• TASK TO COMPLETE
Return the listing that follows exactly, with no pictures included.

• GIVEN INFORMATION
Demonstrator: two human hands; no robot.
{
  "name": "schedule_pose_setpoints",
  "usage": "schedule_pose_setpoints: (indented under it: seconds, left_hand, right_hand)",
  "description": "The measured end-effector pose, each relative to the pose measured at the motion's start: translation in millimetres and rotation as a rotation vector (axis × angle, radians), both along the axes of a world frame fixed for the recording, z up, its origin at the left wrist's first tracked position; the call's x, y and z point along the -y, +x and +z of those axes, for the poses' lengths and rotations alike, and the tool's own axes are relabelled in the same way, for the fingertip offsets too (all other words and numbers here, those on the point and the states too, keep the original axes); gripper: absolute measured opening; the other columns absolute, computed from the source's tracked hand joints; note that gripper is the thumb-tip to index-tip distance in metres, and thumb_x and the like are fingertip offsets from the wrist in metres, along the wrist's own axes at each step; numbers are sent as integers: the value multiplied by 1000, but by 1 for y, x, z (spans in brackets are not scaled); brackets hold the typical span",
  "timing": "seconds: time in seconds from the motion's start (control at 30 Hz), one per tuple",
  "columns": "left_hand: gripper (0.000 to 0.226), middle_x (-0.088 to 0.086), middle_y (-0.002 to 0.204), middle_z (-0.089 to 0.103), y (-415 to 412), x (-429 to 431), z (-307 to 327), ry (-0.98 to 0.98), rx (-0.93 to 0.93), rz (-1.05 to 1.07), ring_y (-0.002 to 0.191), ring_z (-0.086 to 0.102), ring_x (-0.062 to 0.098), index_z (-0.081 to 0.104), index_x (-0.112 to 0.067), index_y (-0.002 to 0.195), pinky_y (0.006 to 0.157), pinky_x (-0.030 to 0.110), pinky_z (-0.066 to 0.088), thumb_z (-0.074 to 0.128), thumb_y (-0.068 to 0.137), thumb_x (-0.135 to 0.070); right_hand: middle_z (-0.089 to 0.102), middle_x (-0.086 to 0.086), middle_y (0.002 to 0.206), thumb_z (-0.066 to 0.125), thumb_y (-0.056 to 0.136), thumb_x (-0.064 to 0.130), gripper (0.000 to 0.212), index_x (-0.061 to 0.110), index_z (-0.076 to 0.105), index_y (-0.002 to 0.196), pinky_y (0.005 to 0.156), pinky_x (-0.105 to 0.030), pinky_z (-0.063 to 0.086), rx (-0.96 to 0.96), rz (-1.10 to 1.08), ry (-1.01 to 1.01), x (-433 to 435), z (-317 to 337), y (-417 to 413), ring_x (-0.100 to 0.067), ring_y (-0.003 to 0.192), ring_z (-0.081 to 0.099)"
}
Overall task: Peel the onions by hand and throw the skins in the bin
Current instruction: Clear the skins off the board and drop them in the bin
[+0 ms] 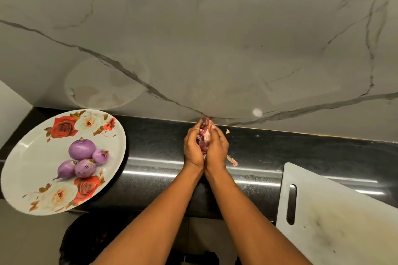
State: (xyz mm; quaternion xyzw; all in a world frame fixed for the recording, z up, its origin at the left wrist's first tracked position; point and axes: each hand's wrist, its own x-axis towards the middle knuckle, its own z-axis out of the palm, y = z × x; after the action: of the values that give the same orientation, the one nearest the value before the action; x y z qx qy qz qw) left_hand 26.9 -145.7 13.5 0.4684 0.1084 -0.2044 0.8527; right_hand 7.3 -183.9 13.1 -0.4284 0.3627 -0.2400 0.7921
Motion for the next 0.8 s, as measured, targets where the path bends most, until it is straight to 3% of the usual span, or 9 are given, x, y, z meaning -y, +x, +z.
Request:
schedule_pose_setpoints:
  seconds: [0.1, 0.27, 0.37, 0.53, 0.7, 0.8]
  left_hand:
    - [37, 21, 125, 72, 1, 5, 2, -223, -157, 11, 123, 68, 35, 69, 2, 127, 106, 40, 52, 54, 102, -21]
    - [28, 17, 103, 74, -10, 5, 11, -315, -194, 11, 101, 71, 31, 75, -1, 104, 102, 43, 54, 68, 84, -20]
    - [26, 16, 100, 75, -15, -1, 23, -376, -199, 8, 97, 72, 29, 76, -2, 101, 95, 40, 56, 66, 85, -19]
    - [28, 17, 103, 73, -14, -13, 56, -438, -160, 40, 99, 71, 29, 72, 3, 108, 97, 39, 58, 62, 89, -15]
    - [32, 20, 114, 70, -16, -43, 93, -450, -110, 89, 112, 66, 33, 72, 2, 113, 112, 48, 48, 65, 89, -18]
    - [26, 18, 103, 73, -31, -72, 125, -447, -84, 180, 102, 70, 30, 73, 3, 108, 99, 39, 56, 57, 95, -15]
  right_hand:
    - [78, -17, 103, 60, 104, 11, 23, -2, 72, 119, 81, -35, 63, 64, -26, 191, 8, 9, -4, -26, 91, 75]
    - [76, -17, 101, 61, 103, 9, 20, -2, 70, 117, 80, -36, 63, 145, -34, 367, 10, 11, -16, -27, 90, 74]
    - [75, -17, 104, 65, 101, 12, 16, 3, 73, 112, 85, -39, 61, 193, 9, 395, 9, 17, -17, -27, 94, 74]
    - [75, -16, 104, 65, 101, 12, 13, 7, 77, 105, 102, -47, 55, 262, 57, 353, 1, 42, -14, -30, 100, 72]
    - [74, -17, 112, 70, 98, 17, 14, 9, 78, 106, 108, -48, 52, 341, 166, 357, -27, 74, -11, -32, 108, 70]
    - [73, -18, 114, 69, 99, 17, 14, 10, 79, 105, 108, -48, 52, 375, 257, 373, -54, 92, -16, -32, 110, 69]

• TASK OUTPUT
Demonstrator: two human hands; no robot.
{
  "name": "schedule_pose_setpoints",
  "usage": "schedule_pose_setpoints: (indented under it: seconds, left_hand, right_hand)",
  "description": "The measured end-effector pose, each relative to the pose measured at the motion's start: translation in millimetres and rotation as a rotation vector (axis × angle, radians), both along the axes of a world frame fixed for the recording, z up, its origin at the left wrist's first tracked position; the call's x, y and z point along the -y, +x and +z of those axes, for the poses' lengths and rotations alike, and the tool's own axes are relabelled in the same way, for the fingertip offsets too (all other words and numbers here, those on the point and the states too, keep the original axes); gripper: absolute measured opening; the other columns absolute, computed from the source's tracked hand joints; note that gripper is the thumb-tip to index-tip distance in metres, and thumb_x and the like are fingertip offsets from the wrist in metres, along the wrist's own axes at each step; numbers are sent as integers: the value multiplied by 1000, but by 1 for y, x, z (spans in brackets are not scaled); brackets hold the typical span",
  "timing": "seconds: time in seconds from the motion's start (control at 30 Hz), one per tuple",
  "columns": "left_hand: gripper (0.000 to 0.226), middle_x (-0.088 to 0.086), middle_y (-0.002 to 0.204), middle_z (-0.089 to 0.103), y (-415 to 412), x (-429 to 431), z (-307 to 327), ry (-0.98 to 0.98), rx (-0.93 to 0.93), rz (-1.05 to 1.07), ring_y (-0.002 to 0.191), ring_z (-0.086 to 0.102), ring_x (-0.062 to 0.098), index_z (-0.081 to 0.104), index_x (-0.112 to 0.067), index_y (-0.002 to 0.195), pinky_y (0.006 to 0.157), pinky_x (-0.030 to 0.110), pinky_z (-0.066 to 0.088), thumb_z (-0.074 to 0.128), thumb_y (-0.068 to 0.137), thumb_x (-0.135 to 0.070); right_hand: middle_z (-0.089 to 0.102), middle_x (-0.086 to 0.086), middle_y (0.002 to 0.206), thumb_z (-0.066 to 0.125), thumb_y (-0.056 to 0.136), thumb_x (-0.064 to 0.130), gripper (0.000 to 0.212), index_x (-0.061 to 0.110), index_z (-0.076 to 0.105), index_y (-0.002 to 0.196), pinky_y (0.005 to 0.156), pinky_x (-0.105 to 0.030), pinky_z (-0.063 to 0.086), rx (-0.96 to 0.96), rz (-1.10 to 1.08), ry (-1.01 to 1.01), x (-433 to 435), z (-317 to 337), y (-417 to 413), ring_x (-0.100 to 0.067), ring_y (-0.003 to 0.192), ring_z (-0.081 to 0.099)"
}
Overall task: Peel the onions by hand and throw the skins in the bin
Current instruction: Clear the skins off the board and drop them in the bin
[+0 ms] 
State: (xyz mm; quaternion xyzw; all in a world frame fixed for the recording, z up, its origin at the left wrist's first tracked position; point and axes: each hand's wrist, its own x-axis towards the middle knuckle, its own z-axis out of the palm, y = z × x; after the action: of the values that give the same orientation, the one nearest the value before the action; x y z qx qy qz qw) left_hand 26.9 -145.7 13.5 0.4684 0.1084 -0.2044 0.8527; right_hand 7.3 -183.9 13.1 -0.4284 0.3627 -0.2400 0.7921
Motion for the next 0.8 s, as measured, targets where the path bends most, until it is straight to 3% of the usual span, or 9 are given, x, y, z meaning -y, +x, +z.
Request:
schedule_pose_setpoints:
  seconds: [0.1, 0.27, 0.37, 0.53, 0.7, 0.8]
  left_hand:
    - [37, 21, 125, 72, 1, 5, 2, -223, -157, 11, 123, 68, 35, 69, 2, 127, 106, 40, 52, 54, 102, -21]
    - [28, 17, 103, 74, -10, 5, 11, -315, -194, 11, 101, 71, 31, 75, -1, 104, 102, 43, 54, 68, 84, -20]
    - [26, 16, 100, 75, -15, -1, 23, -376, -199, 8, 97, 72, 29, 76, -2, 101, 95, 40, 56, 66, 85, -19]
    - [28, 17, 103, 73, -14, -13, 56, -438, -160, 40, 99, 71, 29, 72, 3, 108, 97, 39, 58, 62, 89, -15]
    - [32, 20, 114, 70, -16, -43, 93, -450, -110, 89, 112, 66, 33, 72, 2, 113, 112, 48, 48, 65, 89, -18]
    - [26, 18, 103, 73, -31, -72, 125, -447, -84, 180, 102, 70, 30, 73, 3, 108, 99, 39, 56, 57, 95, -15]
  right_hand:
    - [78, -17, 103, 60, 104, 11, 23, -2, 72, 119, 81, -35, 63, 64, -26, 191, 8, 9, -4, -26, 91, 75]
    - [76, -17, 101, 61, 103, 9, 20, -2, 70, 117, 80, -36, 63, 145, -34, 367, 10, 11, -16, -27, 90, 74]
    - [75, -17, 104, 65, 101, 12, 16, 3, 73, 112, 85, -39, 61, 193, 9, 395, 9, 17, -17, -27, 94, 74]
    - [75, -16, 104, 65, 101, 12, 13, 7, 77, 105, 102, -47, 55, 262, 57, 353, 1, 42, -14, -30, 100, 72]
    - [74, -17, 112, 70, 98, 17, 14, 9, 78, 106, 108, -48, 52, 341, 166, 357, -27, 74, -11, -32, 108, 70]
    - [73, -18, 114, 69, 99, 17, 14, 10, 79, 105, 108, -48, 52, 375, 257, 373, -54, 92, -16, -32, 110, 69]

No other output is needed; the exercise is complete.